■ WORK INSTRUCTION
Return the lines below exactly as they appear, please, starting with the first and ending with the one that contains "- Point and".

■ INFORMATION SUPPLIED
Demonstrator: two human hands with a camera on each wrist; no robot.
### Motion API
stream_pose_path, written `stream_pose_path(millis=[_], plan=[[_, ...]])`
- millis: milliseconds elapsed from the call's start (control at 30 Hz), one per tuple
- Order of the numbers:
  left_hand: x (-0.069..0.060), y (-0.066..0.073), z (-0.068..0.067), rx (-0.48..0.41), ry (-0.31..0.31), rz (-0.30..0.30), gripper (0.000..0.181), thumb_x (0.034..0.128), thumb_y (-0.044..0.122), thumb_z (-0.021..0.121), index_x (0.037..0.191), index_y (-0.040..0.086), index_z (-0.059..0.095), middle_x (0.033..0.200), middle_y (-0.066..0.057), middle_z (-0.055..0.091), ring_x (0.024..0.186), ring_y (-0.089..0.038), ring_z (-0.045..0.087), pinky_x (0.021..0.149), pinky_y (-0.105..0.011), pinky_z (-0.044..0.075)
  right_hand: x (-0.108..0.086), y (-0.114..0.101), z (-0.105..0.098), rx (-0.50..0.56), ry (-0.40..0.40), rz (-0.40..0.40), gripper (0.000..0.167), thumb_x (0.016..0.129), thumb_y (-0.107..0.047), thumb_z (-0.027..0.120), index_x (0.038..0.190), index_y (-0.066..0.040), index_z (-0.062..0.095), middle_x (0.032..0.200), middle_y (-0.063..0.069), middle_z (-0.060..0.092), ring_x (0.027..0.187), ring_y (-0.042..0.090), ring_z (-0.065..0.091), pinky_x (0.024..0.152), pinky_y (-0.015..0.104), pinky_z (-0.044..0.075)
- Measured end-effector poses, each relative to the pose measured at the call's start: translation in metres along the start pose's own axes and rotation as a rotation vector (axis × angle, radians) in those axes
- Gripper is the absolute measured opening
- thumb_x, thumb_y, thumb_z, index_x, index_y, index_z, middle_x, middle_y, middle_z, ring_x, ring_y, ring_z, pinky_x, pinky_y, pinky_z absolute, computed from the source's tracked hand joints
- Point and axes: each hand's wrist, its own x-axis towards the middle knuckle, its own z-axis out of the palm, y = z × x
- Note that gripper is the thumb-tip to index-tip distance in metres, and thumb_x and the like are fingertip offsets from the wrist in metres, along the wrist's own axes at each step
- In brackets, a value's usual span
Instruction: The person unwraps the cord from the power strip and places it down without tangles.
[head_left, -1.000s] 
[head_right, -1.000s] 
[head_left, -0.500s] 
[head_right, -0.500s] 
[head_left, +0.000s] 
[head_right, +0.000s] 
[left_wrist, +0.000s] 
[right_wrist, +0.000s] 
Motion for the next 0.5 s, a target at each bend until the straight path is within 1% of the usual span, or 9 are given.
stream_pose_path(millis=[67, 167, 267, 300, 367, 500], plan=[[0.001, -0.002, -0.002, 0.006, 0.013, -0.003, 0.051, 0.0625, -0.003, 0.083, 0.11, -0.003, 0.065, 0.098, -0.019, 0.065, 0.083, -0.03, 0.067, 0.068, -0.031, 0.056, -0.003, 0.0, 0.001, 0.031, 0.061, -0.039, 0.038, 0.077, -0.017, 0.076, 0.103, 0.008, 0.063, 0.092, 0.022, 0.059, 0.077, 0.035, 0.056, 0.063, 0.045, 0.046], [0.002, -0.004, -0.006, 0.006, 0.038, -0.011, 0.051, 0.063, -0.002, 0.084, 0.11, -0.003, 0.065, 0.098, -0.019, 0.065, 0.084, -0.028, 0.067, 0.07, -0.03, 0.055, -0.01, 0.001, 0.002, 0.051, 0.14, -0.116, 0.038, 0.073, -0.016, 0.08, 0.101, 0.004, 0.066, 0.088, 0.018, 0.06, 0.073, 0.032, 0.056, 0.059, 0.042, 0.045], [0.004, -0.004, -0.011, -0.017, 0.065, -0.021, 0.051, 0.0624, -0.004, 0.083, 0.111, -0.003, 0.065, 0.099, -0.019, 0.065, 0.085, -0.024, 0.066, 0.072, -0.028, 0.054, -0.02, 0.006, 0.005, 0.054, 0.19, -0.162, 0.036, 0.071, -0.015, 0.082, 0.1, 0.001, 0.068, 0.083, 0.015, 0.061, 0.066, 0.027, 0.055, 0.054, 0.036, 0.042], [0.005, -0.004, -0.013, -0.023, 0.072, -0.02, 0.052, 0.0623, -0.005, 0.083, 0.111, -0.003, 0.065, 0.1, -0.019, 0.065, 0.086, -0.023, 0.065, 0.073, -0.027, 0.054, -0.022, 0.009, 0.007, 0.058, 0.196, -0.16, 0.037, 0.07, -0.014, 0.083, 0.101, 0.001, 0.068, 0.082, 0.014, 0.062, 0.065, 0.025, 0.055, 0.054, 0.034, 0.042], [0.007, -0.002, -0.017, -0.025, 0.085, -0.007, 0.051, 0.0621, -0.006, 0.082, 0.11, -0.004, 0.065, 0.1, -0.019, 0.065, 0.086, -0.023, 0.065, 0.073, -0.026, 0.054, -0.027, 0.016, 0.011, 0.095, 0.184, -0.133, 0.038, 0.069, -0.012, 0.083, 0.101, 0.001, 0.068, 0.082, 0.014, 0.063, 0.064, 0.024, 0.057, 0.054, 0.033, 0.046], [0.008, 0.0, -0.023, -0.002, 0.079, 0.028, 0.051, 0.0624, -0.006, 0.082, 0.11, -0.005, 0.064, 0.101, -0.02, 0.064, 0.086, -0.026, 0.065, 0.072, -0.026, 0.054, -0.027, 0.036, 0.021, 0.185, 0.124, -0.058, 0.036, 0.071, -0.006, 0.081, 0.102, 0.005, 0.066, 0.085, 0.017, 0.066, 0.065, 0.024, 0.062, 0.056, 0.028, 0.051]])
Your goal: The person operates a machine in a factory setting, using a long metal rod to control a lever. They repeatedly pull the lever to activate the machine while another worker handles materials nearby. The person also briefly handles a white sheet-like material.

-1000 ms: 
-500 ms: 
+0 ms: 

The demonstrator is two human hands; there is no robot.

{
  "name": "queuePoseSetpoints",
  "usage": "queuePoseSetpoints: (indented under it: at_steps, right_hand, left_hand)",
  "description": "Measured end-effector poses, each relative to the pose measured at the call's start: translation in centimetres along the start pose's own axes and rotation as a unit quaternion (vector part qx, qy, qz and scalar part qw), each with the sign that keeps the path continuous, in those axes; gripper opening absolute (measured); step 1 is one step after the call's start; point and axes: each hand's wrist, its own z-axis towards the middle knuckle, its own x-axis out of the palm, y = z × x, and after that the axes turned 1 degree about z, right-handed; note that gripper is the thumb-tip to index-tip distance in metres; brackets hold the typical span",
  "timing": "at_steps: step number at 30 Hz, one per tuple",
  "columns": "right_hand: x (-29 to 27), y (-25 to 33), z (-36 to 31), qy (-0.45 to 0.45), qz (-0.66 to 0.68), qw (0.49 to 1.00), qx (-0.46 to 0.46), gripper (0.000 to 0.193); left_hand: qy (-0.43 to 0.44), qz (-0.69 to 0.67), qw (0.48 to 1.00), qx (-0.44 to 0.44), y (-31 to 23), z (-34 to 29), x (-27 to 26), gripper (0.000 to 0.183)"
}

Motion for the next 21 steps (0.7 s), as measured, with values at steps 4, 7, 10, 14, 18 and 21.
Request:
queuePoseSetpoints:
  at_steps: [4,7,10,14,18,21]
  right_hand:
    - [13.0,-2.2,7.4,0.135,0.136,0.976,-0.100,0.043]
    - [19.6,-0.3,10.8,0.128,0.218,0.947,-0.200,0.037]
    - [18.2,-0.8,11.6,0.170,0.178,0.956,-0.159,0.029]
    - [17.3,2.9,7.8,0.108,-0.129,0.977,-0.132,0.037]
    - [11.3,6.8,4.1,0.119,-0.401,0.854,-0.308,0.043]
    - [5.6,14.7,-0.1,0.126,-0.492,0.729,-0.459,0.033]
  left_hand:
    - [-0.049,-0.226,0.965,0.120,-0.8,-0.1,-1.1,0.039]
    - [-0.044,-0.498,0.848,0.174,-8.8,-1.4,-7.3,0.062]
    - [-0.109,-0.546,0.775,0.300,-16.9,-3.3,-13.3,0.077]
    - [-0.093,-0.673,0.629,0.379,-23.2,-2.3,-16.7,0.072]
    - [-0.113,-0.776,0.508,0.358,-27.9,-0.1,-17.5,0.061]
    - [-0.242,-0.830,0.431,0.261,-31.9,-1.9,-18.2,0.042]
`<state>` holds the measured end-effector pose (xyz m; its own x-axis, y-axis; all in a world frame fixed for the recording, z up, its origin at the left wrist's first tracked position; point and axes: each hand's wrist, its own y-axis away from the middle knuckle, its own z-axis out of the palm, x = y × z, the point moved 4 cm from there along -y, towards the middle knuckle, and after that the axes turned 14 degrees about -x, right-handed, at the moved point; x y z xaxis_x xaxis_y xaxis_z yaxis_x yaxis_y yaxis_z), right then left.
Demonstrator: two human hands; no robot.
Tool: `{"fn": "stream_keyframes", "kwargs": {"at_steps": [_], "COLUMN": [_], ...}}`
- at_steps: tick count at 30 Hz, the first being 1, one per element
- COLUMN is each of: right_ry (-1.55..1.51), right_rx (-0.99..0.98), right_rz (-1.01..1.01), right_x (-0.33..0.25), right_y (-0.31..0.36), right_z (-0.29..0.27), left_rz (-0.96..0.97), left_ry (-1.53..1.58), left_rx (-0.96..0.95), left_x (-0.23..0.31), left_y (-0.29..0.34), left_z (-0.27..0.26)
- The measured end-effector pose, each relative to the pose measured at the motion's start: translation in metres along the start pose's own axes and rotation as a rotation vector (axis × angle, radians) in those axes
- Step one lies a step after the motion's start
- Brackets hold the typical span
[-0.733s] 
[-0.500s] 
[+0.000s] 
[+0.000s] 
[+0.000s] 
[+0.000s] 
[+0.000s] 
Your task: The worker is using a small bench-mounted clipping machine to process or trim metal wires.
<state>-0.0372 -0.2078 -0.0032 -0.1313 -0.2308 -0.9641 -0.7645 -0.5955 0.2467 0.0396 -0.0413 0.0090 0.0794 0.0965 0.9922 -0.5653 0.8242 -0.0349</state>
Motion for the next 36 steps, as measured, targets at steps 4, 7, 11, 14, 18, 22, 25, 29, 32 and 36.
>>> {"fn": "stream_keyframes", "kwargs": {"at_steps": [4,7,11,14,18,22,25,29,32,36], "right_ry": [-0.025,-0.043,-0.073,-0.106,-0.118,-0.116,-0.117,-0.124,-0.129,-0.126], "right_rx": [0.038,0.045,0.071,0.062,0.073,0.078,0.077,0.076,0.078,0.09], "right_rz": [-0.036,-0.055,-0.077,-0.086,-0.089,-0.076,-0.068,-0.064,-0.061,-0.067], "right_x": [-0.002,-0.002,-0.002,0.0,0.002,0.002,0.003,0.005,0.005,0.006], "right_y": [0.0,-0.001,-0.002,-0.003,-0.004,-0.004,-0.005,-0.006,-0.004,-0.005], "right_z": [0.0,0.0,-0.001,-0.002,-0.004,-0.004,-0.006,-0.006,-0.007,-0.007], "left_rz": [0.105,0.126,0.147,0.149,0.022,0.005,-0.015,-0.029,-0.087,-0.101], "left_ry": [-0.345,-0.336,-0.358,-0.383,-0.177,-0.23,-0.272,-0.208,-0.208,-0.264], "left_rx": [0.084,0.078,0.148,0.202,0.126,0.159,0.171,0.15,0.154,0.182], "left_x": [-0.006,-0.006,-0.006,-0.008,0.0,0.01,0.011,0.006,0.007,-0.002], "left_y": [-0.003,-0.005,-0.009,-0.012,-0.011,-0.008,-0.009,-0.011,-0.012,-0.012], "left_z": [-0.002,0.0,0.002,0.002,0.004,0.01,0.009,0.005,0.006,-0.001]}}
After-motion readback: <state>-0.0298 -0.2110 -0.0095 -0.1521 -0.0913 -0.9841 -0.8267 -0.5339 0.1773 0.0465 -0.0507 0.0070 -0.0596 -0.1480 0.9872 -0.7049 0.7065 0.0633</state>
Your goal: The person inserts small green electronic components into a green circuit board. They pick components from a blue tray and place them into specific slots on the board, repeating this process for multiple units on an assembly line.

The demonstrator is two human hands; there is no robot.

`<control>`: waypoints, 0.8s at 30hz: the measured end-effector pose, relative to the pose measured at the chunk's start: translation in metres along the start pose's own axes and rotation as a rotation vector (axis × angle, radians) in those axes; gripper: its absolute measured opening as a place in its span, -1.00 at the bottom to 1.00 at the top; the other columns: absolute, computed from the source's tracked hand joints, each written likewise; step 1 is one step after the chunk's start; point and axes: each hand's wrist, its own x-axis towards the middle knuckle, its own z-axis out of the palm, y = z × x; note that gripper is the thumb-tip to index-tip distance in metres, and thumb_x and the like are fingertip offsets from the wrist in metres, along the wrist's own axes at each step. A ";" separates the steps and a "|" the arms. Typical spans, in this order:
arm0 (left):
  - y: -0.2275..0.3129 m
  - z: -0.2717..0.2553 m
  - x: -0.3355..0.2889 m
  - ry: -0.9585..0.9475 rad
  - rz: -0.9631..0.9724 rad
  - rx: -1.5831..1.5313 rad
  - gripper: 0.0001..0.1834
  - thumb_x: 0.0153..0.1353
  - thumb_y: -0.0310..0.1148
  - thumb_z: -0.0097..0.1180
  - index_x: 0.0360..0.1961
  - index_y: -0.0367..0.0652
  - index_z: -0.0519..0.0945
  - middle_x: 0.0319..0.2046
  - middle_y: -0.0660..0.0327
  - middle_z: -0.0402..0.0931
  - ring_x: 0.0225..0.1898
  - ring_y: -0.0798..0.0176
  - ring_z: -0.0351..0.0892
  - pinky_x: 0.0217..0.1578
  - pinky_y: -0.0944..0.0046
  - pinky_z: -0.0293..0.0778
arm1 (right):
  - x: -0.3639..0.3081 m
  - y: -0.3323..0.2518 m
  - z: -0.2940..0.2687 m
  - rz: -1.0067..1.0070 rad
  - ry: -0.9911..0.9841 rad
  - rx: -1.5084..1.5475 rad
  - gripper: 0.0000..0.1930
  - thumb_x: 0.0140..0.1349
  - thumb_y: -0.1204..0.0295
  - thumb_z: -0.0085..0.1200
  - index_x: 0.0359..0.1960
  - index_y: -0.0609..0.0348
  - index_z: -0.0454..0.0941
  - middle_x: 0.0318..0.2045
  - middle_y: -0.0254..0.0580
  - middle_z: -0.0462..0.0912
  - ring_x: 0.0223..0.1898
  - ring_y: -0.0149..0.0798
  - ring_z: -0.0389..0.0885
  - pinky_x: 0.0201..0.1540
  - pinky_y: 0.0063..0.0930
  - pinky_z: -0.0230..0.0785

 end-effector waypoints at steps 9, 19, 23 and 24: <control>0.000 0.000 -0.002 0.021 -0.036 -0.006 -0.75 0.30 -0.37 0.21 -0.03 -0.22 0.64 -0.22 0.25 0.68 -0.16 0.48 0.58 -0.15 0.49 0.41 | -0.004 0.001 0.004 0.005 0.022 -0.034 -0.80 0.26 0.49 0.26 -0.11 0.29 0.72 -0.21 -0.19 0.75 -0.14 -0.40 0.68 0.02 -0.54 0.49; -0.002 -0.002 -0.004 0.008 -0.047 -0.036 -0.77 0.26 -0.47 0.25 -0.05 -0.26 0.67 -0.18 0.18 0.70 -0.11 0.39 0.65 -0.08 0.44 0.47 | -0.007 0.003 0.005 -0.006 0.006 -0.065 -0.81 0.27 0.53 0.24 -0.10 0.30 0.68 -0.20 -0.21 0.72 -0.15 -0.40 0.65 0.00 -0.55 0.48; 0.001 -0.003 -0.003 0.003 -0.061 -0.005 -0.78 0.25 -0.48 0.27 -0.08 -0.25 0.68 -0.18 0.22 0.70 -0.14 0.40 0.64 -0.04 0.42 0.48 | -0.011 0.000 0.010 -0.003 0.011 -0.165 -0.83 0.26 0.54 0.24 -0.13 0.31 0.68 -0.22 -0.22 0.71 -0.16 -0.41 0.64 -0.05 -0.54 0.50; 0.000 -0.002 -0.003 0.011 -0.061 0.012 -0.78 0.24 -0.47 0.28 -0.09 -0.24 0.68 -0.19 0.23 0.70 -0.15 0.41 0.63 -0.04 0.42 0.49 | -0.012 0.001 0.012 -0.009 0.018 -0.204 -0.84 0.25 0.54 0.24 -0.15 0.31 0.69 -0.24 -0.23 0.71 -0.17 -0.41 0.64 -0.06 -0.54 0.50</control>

■ PROBLEM SOLUTION
Demonstrator: two human hands with a camera on each wrist; no robot.
### Motion API
stream_pose_path, written `stream_pose_path(millis=[_], plan=[[_, ...]])`
- millis: milliseconds elapsed from the call's start (control at 30 Hz), one per tuple
- Order of the numbers:
  left_hand: x (-0.069..0.060), y (-0.066..0.073), z (-0.068..0.067), rx (-0.48..0.41), ry (-0.31..0.31), rz (-0.30..0.30), gripper (0.000..0.181), thumb_x (0.034..0.128), thumb_y (-0.044..0.122), thumb_z (-0.021..0.121), index_x (0.037..0.191), index_y (-0.040..0.086), index_z (-0.059..0.095), middle_x (0.033..0.200), middle_y (-0.066..0.057), middle_z (-0.055..0.091), ring_x (0.024..0.186), ring_y (-0.089..0.038), ring_z (-0.045..0.087), pinky_x (0.021..0.149), pinky_y (-0.105..0.011), pinky_z (-0.044..0.075)
  right_hand: x (-0.108..0.086), y (-0.114..0.101), z (-0.105..0.098), rx (-0.50..0.56), ry (-0.40..0.40), rz (-0.40..0.40), gripper (0.000..0.167), thumb_x (0.016..0.129), thumb_y (-0.107..0.047), thumb_z (-0.027..0.120), index_x (0.038..0.190), index_y (-0.066..0.040), index_z (-0.062..0.095), middle_x (0.032..0.200), middle_y (-0.063..0.069), middle_z (-0.060..0.092), ring_x (0.027..0.187), ring_y (-0.042..0.090), ring_z (-0.065..0.091), pinky_x (0.024..0.152), pinky_y (-0.015..0.104), pinky_z (-0.044..0.075)
- Measured end-effector poses, each relative to the pose measured at the call's start: translation in metres along the start pose's own axes and rotation as a rotation vector (axis × angle, radians) in those axes
- Gripper is the absolute measured opening
- thumb_x, thumb_y, thumb_z, index_x, index_y, index_z, middle_x, middle_y, middle_z, ring_x, ring_y, ring_z, pinky_x, pinky_y, pinky_z absolute, computed from the source's tracked hand joints
- Point and axes: each hand's wrist, its own x-axis towards the middle knuckle, its own z-axis out of the palm, y = z × x

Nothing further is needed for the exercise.